Task brief:
Copy word for word, please, the lines of the entries below running from the one containing "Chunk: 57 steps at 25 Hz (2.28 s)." to the one containing "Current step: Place", both ends included.

Dataset content:
_ _ _ _ _

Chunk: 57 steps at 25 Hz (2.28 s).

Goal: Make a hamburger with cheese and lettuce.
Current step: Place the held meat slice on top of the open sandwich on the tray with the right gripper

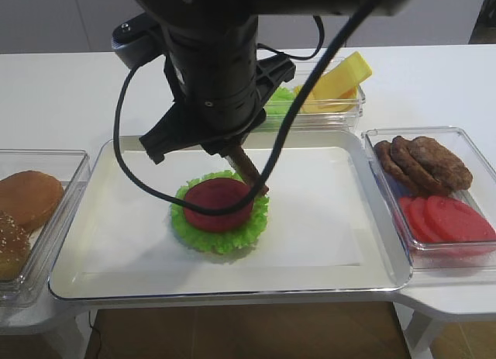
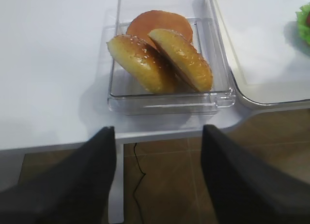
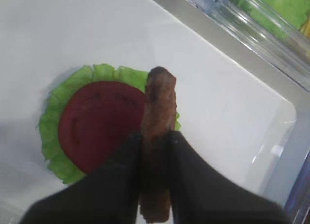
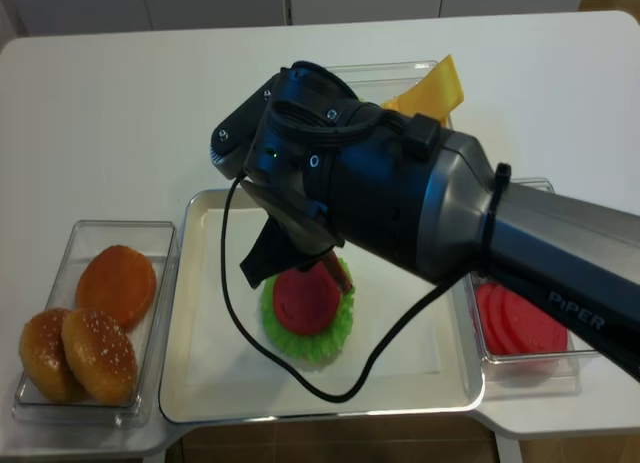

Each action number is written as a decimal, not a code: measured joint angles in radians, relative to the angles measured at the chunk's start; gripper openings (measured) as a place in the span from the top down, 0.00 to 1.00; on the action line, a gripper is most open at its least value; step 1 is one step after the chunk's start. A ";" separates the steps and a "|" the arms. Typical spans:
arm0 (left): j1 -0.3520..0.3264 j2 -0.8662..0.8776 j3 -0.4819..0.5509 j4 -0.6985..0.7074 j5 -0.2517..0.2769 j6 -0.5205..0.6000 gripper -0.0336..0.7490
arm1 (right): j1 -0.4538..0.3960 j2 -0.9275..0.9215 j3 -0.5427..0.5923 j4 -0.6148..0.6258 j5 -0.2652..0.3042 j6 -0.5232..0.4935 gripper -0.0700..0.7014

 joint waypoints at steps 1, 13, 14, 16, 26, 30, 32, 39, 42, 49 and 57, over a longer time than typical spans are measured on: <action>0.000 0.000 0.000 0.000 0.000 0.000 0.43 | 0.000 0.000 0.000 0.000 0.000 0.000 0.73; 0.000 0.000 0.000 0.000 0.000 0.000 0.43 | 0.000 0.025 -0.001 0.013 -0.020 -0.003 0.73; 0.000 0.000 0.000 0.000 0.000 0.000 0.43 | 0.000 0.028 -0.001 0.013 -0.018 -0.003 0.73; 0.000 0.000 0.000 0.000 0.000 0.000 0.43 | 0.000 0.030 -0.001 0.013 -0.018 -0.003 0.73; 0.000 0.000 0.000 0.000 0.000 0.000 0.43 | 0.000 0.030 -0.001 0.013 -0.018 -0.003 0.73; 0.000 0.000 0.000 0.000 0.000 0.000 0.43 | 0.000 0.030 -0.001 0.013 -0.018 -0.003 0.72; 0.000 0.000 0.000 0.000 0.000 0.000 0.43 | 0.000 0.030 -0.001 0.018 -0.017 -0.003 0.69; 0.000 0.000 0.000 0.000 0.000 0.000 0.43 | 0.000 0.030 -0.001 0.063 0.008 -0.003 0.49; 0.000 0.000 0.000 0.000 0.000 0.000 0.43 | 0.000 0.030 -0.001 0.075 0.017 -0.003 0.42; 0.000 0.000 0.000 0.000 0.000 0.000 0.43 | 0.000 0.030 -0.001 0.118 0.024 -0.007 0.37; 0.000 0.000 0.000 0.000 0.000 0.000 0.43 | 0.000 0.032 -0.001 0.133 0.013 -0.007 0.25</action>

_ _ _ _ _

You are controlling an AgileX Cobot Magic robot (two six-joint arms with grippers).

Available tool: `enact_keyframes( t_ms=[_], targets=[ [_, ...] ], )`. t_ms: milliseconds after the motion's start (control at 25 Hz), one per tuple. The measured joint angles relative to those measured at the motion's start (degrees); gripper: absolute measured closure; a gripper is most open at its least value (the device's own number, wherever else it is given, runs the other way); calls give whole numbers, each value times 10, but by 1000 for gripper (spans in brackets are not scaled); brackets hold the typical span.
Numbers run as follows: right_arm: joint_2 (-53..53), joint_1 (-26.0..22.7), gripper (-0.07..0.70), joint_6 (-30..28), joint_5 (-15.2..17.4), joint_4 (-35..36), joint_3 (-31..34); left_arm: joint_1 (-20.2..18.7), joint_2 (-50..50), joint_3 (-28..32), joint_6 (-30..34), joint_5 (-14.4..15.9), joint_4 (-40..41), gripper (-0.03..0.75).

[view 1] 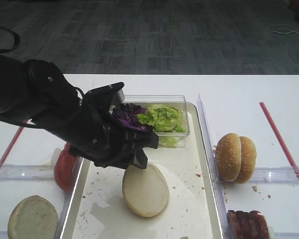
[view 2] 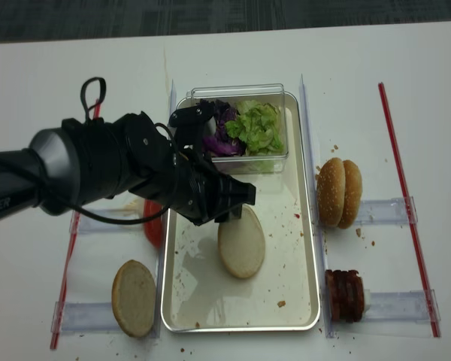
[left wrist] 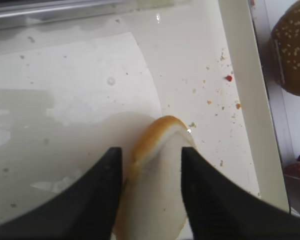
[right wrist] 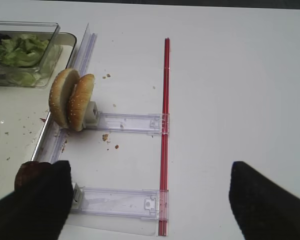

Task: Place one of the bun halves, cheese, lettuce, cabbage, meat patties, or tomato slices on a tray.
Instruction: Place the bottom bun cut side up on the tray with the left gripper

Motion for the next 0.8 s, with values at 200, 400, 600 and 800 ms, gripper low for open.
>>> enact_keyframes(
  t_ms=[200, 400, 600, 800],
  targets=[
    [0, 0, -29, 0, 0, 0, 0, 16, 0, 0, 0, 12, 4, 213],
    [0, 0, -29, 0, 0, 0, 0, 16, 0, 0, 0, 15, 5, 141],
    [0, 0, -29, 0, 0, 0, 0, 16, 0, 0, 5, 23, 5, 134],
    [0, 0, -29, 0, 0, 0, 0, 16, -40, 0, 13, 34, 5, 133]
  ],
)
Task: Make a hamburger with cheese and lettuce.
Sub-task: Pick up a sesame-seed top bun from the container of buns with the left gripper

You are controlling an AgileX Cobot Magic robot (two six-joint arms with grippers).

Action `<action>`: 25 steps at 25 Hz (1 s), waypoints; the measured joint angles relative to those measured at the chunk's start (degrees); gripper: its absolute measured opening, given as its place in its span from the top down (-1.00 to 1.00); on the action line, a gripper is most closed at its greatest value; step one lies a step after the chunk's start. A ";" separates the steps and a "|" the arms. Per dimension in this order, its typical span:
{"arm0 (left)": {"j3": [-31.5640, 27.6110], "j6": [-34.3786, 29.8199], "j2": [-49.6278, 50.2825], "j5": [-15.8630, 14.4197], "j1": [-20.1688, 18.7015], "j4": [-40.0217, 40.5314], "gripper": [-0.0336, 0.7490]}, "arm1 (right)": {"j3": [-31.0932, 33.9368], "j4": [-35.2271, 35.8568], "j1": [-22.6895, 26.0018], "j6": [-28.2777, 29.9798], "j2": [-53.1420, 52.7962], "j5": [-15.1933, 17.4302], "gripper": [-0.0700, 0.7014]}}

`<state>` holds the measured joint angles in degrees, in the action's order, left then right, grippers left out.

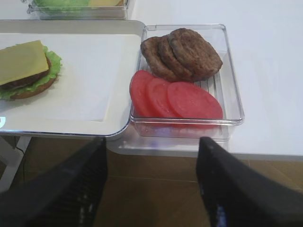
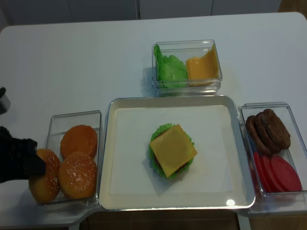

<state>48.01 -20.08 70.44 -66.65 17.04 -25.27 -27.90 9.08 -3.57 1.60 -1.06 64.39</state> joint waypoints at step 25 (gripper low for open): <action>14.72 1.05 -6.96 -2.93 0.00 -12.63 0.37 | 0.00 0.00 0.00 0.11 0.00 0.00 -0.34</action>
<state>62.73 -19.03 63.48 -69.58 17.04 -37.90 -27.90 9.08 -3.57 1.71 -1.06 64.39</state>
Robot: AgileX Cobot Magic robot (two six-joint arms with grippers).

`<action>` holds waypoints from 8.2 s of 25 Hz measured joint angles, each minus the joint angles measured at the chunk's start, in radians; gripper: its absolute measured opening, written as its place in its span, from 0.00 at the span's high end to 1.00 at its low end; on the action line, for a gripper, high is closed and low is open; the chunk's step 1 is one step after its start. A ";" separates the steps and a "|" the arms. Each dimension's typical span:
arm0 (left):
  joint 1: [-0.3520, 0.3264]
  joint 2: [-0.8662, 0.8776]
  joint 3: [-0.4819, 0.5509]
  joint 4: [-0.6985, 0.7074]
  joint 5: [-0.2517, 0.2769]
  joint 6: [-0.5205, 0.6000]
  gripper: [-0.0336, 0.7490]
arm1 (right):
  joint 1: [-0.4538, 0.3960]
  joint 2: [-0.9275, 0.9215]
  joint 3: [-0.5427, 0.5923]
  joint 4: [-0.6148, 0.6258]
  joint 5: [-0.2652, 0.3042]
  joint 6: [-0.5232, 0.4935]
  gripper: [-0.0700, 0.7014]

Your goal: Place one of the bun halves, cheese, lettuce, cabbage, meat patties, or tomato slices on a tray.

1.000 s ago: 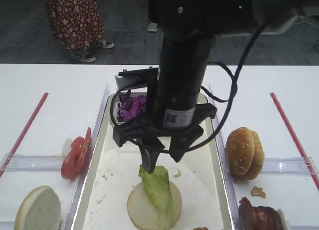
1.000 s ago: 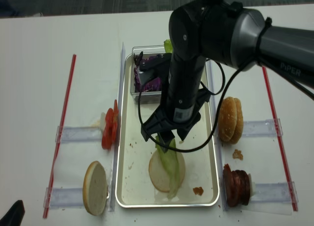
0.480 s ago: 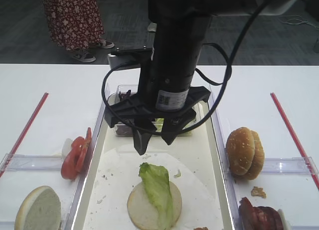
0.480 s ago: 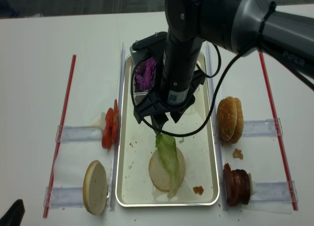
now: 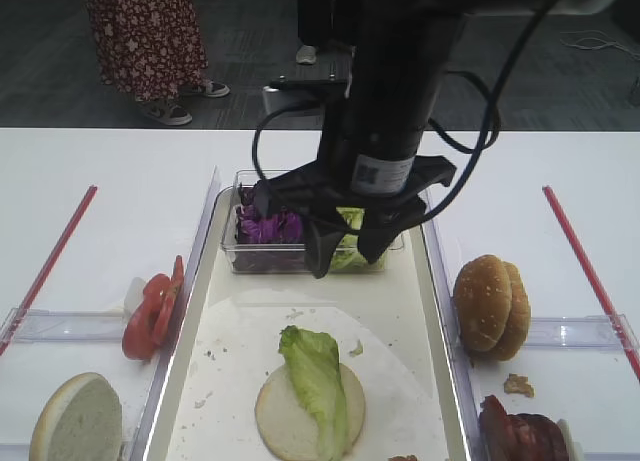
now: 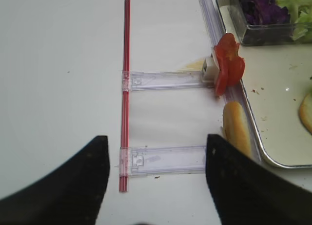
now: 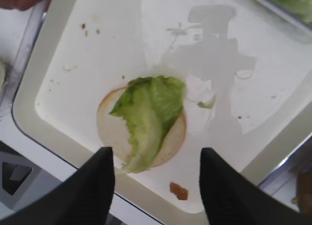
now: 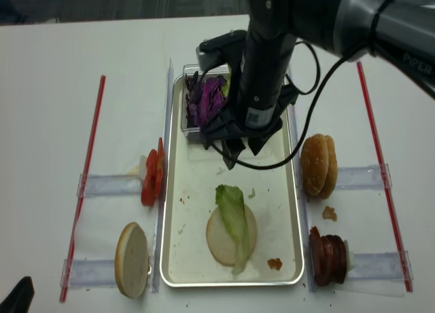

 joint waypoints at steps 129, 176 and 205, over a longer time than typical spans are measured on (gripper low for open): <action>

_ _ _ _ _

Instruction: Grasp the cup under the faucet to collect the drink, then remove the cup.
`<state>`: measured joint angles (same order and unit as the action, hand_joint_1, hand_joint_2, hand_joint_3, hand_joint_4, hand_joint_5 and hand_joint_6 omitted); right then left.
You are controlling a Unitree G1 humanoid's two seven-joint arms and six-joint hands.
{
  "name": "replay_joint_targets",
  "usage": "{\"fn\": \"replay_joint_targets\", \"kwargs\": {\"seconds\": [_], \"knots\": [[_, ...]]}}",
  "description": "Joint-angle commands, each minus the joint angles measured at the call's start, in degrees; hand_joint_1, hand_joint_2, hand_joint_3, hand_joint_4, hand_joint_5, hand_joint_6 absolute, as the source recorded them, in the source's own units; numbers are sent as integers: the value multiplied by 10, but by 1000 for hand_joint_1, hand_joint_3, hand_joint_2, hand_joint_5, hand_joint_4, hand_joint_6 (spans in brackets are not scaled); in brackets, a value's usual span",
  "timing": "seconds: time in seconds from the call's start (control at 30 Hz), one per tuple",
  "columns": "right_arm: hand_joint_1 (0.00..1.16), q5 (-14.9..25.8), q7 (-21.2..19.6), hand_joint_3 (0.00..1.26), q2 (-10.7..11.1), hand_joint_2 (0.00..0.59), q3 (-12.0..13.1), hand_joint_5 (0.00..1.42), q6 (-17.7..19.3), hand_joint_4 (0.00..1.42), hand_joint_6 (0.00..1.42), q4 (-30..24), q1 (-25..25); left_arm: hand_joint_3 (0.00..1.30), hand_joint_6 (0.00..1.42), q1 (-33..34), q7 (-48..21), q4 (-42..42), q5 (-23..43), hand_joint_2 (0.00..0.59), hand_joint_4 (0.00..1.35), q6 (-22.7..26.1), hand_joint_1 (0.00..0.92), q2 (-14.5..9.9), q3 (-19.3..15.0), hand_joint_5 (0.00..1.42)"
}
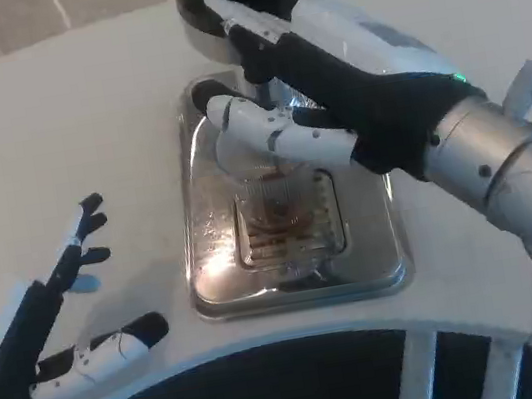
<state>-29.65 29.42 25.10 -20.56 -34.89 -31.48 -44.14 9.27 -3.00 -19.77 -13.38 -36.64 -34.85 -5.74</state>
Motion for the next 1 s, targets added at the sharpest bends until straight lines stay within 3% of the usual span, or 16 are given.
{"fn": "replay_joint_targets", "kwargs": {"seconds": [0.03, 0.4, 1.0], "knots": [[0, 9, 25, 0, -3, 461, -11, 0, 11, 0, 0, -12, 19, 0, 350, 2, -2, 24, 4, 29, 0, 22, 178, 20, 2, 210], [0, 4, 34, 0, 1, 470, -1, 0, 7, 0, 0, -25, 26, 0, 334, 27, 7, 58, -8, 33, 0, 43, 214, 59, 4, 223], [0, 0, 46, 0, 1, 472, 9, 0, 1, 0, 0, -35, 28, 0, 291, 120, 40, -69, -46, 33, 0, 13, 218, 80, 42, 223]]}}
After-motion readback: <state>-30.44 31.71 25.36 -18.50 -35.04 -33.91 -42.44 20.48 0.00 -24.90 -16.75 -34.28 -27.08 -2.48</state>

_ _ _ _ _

Exercise response:
Chunk: 57 steps at 25 Hz (2.28 s).

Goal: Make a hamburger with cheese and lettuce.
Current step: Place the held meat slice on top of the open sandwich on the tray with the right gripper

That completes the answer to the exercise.